Abstract
This commentary tests a methodology proposed by Munk et al. (2022) for using failed predictions in machine learning as a method to identify ambiguous and rich cases for qualitative analysis. Using a dataset describing actions performed by fictional characters interacting with machine vision technologies in 500 artworks, movies, novels and videogames, I trained a simple machine learning algorithm (using the kNN algorithm in R) to predict whether or not an action was active or passive using only information about the fictional characters. Predictable actions were generally unemotional and unambiguous activities where machine vision technologies were treated as simple tools. Unpredictable actions, that is, actions that the algorithm could not correctly predict, were more ambivalent and emotionally loaded, with more complex power relationships between characters and technologies.

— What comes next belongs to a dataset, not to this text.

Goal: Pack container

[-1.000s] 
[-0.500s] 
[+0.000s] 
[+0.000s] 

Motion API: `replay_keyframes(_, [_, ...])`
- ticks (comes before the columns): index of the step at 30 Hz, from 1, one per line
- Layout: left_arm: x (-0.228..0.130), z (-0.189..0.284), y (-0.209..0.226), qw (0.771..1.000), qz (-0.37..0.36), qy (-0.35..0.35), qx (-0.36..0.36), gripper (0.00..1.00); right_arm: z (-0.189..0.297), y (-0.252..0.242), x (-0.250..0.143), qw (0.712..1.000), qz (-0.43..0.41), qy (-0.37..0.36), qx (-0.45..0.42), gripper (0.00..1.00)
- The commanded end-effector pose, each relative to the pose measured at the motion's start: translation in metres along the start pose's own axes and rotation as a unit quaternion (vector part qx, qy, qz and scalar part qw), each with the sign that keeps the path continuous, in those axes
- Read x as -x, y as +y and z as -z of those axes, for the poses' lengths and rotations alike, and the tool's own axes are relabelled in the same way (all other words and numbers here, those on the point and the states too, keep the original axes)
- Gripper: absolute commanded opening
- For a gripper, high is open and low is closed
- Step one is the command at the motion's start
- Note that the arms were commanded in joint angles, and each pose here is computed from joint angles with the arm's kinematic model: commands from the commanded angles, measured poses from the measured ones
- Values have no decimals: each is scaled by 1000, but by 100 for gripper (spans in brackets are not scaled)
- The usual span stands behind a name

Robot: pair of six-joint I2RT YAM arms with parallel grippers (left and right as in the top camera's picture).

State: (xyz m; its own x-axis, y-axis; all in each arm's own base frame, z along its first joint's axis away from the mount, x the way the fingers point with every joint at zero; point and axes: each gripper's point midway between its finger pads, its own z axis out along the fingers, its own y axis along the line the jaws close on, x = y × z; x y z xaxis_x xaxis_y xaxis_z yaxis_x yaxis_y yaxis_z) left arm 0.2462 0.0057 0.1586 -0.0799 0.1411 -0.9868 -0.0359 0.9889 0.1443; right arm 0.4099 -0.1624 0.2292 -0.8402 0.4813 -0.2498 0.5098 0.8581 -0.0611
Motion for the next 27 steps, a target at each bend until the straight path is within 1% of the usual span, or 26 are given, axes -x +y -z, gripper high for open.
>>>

The results thus support Munk et al.'s theory that failed predictions can be productively used to identify rich cases for qualitative analysis. This test goes beyond simply replicating Munk et al.'s results by demonstrating that the method can be applied to a broader humanities domain, and that it does not require complex neural networks but can also work with a simpler machine learning algorithm. Further research is needed to develop an understanding of what kinds of data the method is useful for and which kinds of machine learning are most generative. To support this, the R code required to produce the results is included so the test can be replicated. The code can also be reused or adapted to test the method on other datasets.
Keywords
Introduction
In a recent paper, Munk, Olesen and Jacomy argue that it is the failed predictions of machine learning that are the most interesting for a qualitative researcher (2022). ‘If the ambition is thick description and explication rather than formalist cultural analysis and explanation’, Munk et al. argue, ‘then a failure to predict is more interesting than accuracy’. Their study shows how cases where their neural network fails to predict which emoji a Facebook commenter would choose are in fact cases where the underlying data are much more subtle, ambiguous, and from an anthropological standpoint, interesting, than the cases where the algorithm makes a correct prediction. By identifying unpredictable cases, machine learning can thus support the fieldwork stage of ethnographers rather than attempting to identify laws and underlying structures.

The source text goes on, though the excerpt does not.